> **WHAT NEEDS TO BE DONE**
With the pictures left out, restate exactly the part below that opens with the line containing "For training a" and closes with the line containing "I would be grateful for the polygon masks outlining the white".
-- -- --
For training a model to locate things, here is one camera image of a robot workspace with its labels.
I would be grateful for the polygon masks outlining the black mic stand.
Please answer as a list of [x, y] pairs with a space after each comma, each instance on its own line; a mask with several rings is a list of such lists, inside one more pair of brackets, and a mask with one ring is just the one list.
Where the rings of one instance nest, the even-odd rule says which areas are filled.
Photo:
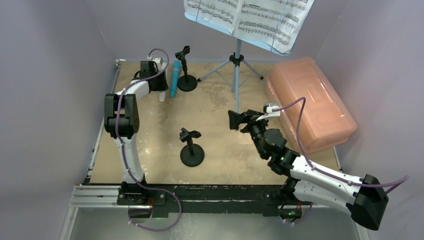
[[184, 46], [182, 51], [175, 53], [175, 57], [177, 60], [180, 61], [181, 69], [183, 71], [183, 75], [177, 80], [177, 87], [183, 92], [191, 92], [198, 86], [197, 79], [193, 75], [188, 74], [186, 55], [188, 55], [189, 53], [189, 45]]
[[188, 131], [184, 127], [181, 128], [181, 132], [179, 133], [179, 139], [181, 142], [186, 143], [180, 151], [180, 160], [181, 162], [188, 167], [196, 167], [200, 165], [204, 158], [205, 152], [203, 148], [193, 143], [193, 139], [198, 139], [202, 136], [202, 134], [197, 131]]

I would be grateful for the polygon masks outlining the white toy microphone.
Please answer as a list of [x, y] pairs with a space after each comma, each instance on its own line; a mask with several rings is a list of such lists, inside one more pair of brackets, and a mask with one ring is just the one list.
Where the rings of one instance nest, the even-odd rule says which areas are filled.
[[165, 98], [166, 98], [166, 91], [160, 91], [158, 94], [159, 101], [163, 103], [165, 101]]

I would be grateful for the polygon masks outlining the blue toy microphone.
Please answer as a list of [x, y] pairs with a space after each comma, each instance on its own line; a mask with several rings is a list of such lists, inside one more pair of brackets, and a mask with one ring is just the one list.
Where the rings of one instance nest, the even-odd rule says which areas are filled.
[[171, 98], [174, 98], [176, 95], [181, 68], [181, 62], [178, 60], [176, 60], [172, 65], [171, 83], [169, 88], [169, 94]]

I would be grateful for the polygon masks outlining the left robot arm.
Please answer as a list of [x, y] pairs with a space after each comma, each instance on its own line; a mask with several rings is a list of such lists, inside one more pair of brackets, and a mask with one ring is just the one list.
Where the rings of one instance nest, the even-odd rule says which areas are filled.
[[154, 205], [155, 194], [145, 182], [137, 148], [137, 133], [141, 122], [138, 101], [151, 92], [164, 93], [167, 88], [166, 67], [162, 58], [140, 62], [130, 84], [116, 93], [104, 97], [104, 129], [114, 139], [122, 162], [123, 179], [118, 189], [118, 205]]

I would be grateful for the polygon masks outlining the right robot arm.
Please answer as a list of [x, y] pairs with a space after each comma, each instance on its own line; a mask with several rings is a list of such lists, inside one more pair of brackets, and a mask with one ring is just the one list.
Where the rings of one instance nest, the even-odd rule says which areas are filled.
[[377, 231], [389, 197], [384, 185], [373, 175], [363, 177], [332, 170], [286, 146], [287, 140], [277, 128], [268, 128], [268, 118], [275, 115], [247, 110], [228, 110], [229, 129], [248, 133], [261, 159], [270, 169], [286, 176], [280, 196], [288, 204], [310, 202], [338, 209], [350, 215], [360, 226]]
-- -- --
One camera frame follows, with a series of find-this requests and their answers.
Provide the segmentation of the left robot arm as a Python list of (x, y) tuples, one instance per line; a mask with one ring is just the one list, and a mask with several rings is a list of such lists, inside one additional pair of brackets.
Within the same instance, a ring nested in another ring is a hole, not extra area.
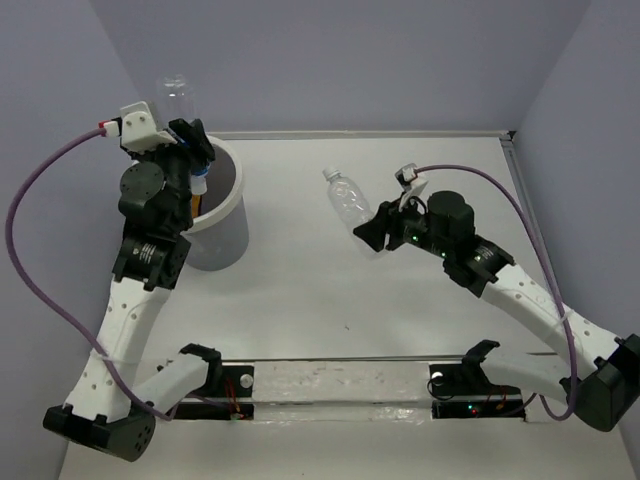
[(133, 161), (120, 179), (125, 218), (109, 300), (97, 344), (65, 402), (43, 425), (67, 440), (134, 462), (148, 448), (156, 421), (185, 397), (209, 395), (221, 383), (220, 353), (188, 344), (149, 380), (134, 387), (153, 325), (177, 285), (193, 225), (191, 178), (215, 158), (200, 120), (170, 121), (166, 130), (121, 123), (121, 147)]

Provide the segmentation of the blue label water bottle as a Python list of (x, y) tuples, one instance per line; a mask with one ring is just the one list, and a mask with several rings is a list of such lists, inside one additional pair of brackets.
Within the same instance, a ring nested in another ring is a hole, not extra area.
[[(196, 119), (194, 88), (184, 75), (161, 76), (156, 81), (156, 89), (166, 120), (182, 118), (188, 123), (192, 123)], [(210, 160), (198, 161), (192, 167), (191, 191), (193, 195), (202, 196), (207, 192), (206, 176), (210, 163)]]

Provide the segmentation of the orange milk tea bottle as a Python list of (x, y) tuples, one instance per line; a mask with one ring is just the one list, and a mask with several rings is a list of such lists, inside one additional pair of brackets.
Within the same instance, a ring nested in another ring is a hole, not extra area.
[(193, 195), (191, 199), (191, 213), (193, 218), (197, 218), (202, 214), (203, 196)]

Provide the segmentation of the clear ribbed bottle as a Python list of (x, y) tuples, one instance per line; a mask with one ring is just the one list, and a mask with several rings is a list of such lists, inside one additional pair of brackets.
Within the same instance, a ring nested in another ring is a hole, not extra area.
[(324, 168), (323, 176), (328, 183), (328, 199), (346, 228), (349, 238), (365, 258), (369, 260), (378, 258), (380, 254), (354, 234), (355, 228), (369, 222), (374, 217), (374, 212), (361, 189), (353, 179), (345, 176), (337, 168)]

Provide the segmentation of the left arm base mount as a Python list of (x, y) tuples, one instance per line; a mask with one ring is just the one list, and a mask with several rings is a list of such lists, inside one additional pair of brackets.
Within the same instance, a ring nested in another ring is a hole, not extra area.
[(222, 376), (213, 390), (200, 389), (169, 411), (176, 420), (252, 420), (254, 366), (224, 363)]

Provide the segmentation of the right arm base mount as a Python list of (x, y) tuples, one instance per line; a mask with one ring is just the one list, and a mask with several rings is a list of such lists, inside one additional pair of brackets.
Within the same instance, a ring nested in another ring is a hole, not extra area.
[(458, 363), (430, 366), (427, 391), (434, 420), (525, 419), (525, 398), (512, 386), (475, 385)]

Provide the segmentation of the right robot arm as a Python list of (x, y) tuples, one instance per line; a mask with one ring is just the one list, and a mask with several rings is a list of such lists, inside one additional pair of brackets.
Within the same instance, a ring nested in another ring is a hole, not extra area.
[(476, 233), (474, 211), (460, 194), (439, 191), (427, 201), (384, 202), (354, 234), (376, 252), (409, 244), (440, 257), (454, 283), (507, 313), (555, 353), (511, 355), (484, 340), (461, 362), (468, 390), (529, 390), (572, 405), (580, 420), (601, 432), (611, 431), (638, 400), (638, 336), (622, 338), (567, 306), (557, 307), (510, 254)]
-- -- --
> **TASK SOLUTION**
For training a model to locate things, here is one camera image of a robot workspace with its labels.
I would be grateful for the polygon masks outlining the black mic stand.
Please answer as a list of [x, y] pairs with a space after each comma, each instance on its own line; a mask with several rings is a list of such lists, inside one more pair of brackets, and a mask with one ring is just the one list.
Where the rings of one instance nest, the even-odd rule says which areas are filled.
Photo:
[[184, 46], [182, 51], [175, 53], [175, 57], [177, 60], [180, 61], [181, 69], [183, 71], [183, 75], [177, 80], [177, 87], [183, 92], [191, 92], [198, 86], [197, 79], [193, 75], [188, 74], [186, 55], [188, 55], [189, 53], [189, 45]]
[[188, 131], [184, 127], [181, 128], [181, 132], [179, 133], [179, 139], [181, 142], [186, 143], [180, 151], [180, 160], [181, 162], [188, 167], [196, 167], [200, 165], [204, 158], [205, 152], [203, 148], [193, 143], [193, 139], [198, 139], [202, 136], [202, 134], [197, 131]]

I would be grateful for the polygon masks outlining the white toy microphone.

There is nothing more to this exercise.